In the current revulsion towards “emerging markets”, global investors are pointing (as usual) to economic mismanagement in these countries as the proximate reasons for their current woes. It is being argued either that some of the economies failed to make the best of the years of the commodity boom to set their economic house in order, or that others (especially large manufactured goods exporters such as China) allowed excess capacity creation and over-investment.

Certainly there is some truth in these criticisms. Yet they miss the whole picture, and in particular the global and national policy context in which both the past boom and the current bust are unfolding.

Most of all, they ignore the crucial role of internationally mobile private finance in creating these booms and busts, and in the process not only generating economic instability but also reducing future growth prospects.

To understand how this works, it may be useful to look at some economies that are not currently in the firing line of global investors, but have been there before, and been dramatically altered by that experience. One of them — South Korea — has managed to become a high per capita income country, yet its recent growth performance has been less than stellar, and is approaching the secular stagnation characteristics of the advanced economies, though with still lower levels of average living standards.

The other — Malaysia — showed dramatically rapid growth for a while but now appears to be caught in a “middle income trap”. Both show the perils of financial liberalisation that messes with macroeconomic processes in unforeseen ways.

Crisis and after

Both these economies were celebrated as examples of export-led growth success, South Korea as a first generation “Asian tiger”, and Malaysia as one of the second tier of Southeast Asian rapidly growing economies.
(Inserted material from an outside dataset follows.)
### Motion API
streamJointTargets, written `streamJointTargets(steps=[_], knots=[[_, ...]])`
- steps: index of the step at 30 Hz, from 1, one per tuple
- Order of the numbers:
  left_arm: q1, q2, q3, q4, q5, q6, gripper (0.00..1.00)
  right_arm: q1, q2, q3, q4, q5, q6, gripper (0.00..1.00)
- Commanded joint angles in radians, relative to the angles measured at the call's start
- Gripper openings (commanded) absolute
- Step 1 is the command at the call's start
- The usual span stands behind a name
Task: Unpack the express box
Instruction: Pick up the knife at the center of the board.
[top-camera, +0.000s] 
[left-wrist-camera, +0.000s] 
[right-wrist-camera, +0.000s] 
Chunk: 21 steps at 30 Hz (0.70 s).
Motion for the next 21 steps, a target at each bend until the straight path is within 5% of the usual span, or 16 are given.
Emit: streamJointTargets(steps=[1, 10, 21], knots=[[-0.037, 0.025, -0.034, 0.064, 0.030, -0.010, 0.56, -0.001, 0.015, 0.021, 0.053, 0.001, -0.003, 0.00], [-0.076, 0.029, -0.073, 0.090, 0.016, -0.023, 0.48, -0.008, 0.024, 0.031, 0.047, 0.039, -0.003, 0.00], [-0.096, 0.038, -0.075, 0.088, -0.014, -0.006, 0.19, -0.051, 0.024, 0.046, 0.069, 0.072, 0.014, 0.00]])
High growth rates over the 1980s and most of the 1990s was driven by high investment rates (enabled by active state intervention) that fed into rapidly growing exports.

The Asian crisis of 1997-98 was both a crisis of the slowdown in export markets, but more crucially a financial crisis resulting from the excess external debt exposure in Korea and the heavy reliance on portfolio investments in Malaysia.

The crisis perversely led to an intensification of financial liberalisation in both countries, with even greater integration into global capital markets and greater foreign ownership of banks and other financial institutions.

The implications of this have stretched far beyond the obvious concerns with respect to fragility and volatility, into affecting crucial macroeconomic variables like savings and investment, which determine future growth prospects.

Unfinished business

Most of all, it is evident that 1998 marks a clear break after which domestic investment rates have stagnated or fallen in both countries, even as savings rates have remained high. Income growth has suffered in consequence, and more recent growth has been fed by speculative financial bubbles such as stock market and real estate booms, rather than genuine increases in productive capacity that would improve overall standards of living and complete the development project.

Chart 1 shows how this played out in the case of South Korea. It is evident that annual GDP growth decelerated significantly after the slump of 1998. Investment rates that had risen sharply in the 1970s and 1980s, and remained high until 1997, experienced declines.

Meanwhile, savings rates, which had also risen sharply before the crisis but generally remained lower than investment rates (with the balance being met by capital inflows) remained high at around 35 per cent of GDP, generating savings surpluses that were channelled out of the country by internationally-owned financial institutions.

Chart 2 provides an indication of how the financial liberalisation also encouraged “animal spirits” in the country’s stock market, even though both investment rates and GDP growth were down compared to the earlier period. For the most part of the 1990s until 2003, stock market capitalisation as a percentage of GDP was relatively subdued, between 25 and 40 per cent of GDP. (The exception in 1999 reflected the collapse of GDP rather than a sudden boom in the stock market.)

However, from 2003 onwards, stock market valuations started rising, averaging around 100 per cent of GDP by the late 2000s and earlier part of this decade. It should be noted that this was not accompanied by any increase in investment rates; rather, investment rates in the decade up to 2014 averaged 31 per cent compared to 35 per cent in the decade preceding the crisis.

Getting trapped

A very similar –and possibly even more extreme — scenario has unfolded in Malaysia, at lower levels of per capita income. As Chart 3 shows, the gap between savings and investment rates in Malaysia became especially large since the Asian crisis, averaging as much as 20 percentage points of GDP in the 2000s.

Financial globalisation meant that most of these savings were then exported, earning significantly lower rates of return than the returns available to foreign investors in Malaysia, and not allowing domestic savings to power domestic investment as it had before.

Meanwhile, GDP growth has also settled into much lower “new normal” rates of around 5 per cent. Stock market capitalisation has been even higher than in South Korea, amounting to more than 150 per cent of GDP in recent years, with no discernible effect in terms of increasing real investment rates.

The Malaysian case — like that of a number of other emerging market economies — provides another way of interpreting what has been called the “middle income trap”. This has conventionally been used to refer to the situation in which an economy loses its low-wage advantage to cheaper competitors without gaining the productivity advantage that exists in the advanced economies that are able to retain monopoly of their knowledge.

There could be another way of looking at this: as a trap created by the pressures for financial liberalisation in an economy with a still incomplete development project.